◆ **PROBLEM STATEMENT**
Show every line of the data below that includes the word "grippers".

Saved data entries:

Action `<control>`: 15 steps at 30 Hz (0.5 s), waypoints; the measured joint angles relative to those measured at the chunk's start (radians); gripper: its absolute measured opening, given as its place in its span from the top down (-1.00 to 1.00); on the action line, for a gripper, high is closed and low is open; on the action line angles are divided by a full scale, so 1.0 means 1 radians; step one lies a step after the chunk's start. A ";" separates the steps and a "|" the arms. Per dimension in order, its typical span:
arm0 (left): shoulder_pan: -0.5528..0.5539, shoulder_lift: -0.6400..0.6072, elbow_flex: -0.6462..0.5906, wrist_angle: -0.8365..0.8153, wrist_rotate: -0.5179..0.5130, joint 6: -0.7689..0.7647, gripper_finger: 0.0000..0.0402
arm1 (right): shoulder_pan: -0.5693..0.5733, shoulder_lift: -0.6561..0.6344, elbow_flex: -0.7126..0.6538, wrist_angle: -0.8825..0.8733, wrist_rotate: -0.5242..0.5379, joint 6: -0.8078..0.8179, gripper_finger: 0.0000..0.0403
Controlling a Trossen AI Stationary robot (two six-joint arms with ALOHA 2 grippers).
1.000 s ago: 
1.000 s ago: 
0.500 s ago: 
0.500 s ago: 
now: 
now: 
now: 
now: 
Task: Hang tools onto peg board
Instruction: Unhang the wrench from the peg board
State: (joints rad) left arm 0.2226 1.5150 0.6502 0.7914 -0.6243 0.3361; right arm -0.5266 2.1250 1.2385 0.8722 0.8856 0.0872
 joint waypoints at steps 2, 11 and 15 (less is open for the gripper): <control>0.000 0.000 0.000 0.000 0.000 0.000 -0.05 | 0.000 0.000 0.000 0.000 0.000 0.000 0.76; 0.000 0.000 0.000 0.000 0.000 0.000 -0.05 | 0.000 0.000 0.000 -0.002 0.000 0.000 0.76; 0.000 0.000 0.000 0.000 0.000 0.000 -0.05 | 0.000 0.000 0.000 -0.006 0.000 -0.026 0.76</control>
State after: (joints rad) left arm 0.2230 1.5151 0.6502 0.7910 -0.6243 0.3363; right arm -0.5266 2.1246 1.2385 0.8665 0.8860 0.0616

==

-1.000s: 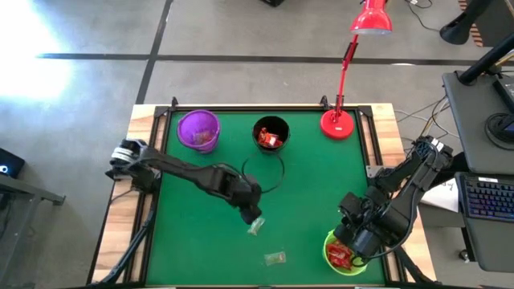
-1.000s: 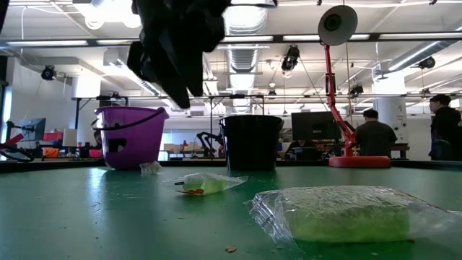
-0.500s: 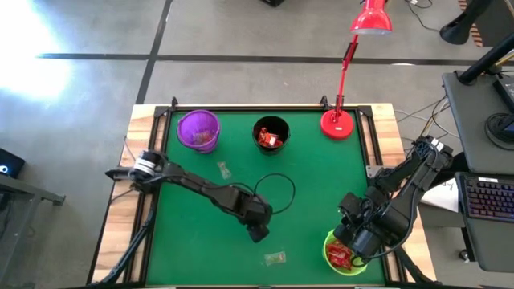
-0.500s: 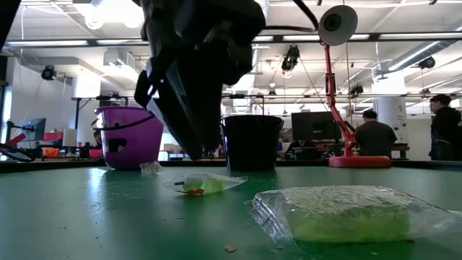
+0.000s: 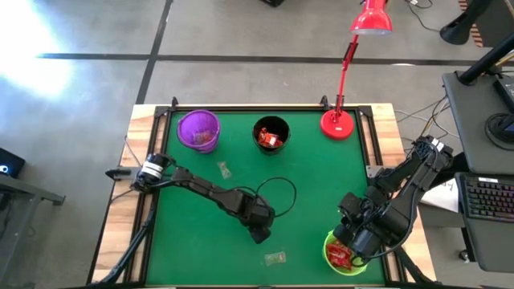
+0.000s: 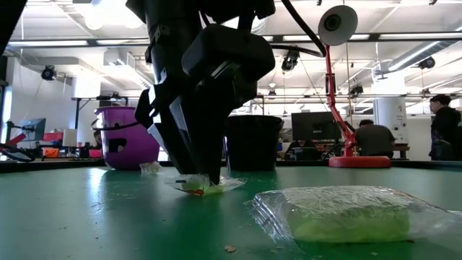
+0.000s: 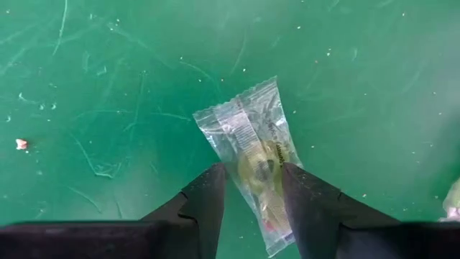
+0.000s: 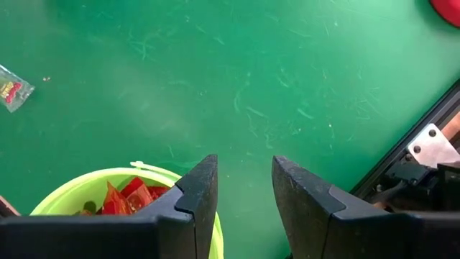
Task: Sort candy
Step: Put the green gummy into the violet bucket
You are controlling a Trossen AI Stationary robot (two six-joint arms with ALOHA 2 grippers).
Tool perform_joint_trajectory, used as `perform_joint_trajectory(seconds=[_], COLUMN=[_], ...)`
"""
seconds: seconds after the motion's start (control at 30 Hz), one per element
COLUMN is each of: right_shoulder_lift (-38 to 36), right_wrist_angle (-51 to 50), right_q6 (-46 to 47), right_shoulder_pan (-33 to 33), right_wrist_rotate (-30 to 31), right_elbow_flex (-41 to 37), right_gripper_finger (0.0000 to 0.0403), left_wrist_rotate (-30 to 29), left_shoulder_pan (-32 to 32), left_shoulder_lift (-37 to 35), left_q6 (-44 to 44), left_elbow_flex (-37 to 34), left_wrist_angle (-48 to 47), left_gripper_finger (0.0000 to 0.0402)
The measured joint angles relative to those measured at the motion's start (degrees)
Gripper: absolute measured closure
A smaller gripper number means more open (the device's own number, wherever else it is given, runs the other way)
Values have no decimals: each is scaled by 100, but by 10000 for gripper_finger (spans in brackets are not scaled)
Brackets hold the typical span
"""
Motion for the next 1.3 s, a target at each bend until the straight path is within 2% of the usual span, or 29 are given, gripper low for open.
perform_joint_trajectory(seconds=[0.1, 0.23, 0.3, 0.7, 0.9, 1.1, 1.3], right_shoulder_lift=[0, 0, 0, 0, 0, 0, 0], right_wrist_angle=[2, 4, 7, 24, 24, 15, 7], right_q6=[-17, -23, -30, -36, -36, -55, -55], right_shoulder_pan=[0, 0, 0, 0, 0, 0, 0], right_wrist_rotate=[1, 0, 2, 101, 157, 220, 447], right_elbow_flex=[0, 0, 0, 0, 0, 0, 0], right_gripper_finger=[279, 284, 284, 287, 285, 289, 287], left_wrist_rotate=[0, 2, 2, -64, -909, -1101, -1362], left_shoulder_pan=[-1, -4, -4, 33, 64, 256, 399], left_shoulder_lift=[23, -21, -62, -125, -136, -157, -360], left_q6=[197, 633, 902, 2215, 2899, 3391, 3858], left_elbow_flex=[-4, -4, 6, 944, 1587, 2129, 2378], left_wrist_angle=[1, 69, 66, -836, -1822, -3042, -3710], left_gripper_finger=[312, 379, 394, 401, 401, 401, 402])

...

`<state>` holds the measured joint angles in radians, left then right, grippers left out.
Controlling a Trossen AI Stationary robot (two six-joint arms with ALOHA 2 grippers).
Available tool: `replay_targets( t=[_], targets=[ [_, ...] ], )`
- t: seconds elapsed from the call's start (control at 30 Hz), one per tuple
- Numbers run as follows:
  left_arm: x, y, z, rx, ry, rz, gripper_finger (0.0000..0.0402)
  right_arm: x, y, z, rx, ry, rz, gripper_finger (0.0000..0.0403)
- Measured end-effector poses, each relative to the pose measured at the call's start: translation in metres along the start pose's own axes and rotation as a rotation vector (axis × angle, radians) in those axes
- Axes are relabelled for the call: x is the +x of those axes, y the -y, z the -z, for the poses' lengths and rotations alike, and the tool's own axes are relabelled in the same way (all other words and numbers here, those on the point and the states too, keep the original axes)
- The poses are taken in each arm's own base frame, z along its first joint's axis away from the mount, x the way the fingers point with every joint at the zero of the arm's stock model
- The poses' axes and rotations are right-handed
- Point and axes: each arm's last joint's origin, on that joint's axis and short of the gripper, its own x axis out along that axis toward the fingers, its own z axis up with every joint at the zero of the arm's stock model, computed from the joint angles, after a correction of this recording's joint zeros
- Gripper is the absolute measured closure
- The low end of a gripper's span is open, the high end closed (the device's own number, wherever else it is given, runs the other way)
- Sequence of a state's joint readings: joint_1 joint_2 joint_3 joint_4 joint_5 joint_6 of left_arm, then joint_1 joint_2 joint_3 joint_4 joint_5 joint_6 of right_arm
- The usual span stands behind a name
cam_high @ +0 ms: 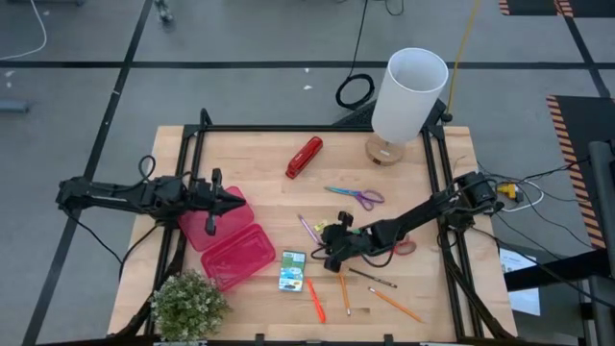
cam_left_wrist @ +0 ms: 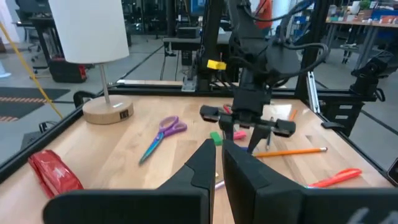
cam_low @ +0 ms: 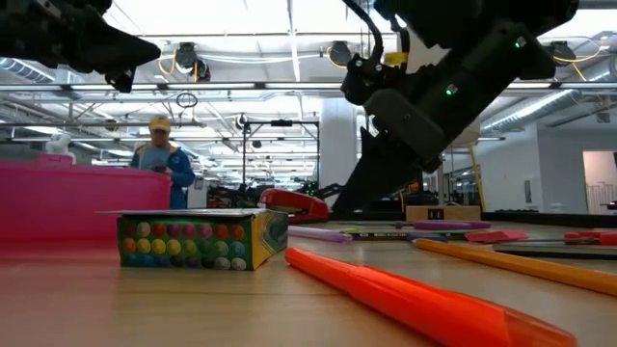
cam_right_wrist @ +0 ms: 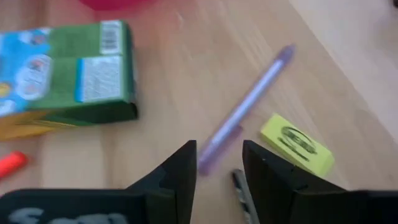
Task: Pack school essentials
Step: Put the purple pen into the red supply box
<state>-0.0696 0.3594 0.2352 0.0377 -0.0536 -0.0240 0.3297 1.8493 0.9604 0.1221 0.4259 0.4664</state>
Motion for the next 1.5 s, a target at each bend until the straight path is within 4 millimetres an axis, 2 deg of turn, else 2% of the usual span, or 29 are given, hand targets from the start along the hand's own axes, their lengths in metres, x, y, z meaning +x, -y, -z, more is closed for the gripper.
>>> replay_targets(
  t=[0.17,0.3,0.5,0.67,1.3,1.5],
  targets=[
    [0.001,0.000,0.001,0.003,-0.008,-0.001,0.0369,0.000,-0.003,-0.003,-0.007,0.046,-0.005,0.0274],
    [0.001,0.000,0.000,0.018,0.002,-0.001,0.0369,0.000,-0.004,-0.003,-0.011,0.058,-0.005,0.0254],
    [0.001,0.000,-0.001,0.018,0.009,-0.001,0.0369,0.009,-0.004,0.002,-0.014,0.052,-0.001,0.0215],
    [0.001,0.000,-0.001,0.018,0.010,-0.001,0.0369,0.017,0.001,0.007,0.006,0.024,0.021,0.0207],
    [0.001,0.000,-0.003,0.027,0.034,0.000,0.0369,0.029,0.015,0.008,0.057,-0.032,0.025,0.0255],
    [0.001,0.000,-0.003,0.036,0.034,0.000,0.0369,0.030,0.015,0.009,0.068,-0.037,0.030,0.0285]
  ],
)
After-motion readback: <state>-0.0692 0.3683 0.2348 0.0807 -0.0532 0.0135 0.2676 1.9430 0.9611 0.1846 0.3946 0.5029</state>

◆ **ANSWER**
Controlling a Trossen AI Stationary robot (two six-joint arms with ALOHA 2 grippers).
You are controlling a Trossen AI Stationary robot (two six-joint arms with ALOHA 2 grippers).
`<state>` holds the measured joint angles in radians, left then right, grippers left out.
Controlling a Trossen AI Stationary robot (two six-joint arms with ALOHA 2 grippers).

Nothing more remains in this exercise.